—Qué quieres decir con tantos humos? —gritó acompañando la pregunta con un horrible juramento. —Veamos, habla! ¿Qué pretendes con tu amenaza? Voto á mil truenos juntos! Sabes quien eres tu?

—Oh! si; demasiado lo sé! —dijo la jóven sacudiendo la cabeza con ademan de indiferencia.

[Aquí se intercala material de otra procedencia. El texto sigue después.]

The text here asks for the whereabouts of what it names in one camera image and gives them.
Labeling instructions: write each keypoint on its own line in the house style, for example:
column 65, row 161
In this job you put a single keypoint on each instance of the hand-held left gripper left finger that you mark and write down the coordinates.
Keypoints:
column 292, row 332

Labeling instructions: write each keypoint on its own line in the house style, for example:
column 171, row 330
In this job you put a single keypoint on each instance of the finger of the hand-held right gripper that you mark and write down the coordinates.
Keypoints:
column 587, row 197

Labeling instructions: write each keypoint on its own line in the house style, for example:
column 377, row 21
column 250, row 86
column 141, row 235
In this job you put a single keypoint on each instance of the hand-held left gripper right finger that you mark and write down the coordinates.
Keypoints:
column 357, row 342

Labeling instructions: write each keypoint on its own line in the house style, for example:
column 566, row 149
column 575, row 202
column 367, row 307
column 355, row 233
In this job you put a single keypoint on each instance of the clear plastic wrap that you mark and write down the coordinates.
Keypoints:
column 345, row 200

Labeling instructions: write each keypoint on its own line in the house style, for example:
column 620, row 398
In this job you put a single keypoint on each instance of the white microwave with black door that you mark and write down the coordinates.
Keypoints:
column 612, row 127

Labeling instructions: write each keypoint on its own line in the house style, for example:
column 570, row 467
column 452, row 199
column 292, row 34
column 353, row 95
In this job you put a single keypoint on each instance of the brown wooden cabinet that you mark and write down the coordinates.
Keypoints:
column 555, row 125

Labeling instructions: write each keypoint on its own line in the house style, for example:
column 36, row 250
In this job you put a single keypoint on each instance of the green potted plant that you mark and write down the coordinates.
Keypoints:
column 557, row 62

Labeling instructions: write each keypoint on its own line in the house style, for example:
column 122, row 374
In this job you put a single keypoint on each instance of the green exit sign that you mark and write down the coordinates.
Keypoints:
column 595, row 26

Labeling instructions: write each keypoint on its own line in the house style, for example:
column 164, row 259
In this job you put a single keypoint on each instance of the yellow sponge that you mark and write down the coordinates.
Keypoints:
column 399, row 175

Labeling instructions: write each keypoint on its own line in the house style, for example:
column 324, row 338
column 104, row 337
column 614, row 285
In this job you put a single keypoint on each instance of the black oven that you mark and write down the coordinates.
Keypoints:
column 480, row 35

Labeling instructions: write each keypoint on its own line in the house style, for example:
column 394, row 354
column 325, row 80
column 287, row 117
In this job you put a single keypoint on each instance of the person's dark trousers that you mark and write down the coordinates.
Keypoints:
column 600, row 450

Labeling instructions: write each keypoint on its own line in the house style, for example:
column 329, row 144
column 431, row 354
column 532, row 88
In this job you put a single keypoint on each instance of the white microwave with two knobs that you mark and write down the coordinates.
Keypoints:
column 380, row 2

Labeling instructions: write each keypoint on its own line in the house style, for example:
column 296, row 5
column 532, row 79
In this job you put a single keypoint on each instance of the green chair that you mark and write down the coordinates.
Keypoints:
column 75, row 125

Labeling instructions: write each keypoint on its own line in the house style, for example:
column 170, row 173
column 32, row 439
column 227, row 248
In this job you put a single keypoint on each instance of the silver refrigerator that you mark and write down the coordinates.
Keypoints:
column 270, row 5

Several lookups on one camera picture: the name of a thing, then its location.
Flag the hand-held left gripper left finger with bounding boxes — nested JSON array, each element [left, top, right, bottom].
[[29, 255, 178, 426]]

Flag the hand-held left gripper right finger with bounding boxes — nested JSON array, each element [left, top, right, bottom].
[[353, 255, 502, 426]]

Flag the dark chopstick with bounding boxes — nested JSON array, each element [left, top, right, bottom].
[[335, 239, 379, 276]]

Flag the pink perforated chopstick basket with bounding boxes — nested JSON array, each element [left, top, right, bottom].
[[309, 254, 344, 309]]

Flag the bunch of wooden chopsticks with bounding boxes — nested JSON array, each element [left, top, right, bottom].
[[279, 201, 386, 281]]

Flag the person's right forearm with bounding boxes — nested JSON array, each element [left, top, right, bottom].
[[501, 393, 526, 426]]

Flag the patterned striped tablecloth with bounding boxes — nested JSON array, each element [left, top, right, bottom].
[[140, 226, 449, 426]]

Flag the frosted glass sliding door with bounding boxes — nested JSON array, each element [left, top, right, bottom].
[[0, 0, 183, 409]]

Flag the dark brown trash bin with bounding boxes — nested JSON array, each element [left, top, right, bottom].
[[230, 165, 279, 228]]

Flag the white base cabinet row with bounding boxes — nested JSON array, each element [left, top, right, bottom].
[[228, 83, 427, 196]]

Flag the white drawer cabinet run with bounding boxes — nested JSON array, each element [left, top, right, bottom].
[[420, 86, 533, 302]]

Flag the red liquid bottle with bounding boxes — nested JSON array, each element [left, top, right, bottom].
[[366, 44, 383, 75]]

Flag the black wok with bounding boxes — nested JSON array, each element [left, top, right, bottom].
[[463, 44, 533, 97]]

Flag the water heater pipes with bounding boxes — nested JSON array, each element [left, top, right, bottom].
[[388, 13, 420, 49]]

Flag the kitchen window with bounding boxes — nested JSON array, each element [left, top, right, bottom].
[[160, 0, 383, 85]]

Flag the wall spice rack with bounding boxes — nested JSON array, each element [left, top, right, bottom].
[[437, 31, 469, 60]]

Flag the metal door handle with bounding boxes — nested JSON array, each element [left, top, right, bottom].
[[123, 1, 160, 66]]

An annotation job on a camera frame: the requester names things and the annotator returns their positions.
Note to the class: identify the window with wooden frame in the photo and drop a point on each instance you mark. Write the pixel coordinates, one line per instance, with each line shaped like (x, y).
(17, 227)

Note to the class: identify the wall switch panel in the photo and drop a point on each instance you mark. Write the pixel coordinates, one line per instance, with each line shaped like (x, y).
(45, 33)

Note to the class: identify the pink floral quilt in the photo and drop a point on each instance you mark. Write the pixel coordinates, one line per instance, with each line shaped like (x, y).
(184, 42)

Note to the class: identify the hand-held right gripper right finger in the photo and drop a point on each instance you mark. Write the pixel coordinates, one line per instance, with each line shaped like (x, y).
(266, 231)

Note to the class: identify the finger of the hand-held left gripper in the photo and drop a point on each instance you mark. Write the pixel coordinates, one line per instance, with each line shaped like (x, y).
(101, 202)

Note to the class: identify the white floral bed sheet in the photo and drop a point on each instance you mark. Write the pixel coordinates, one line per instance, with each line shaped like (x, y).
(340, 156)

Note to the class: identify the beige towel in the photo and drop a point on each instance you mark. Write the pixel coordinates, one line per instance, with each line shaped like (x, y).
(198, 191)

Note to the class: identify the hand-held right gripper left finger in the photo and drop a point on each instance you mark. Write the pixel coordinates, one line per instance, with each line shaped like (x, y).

—Entonces, cierra el pico ¿entiendes? —repuso el otro con tanta brutalidad como si hablara á su perro —De lo contrario te ataré yo la lengua por algun tiempo.

Nancy soltó una risa convulsiva y lanzando á Sikes una mirada de reojo, volvió la cabeza y se mordió los labios hasta echar sangre.

—Ah! si! Eres una gentil muchacha á fé mia! —añadió Sikes mirándola con desprecio —Especialmente cuando te das ese aire de buenos sentimientos. Es un gran negocio para este niño (como tu le llamas.) el haber encontrado en tí una amiga..

—Sin contar que lo soy —esclamó Nancy con cólera —y que quisiera estar en lugar de aquellos al lado de los cuales tan cerca hemos pasado esta noche, mas bien que haberos ayudado á encontrar este desgraciado! Qué sea de hoy en adelante un mentiroso, un ladron, un petardista; que sé yo! todo lo que existe de mas abominable! No le basta á ese viejo bandido sino que tambien ha de destrozarlo á golpes?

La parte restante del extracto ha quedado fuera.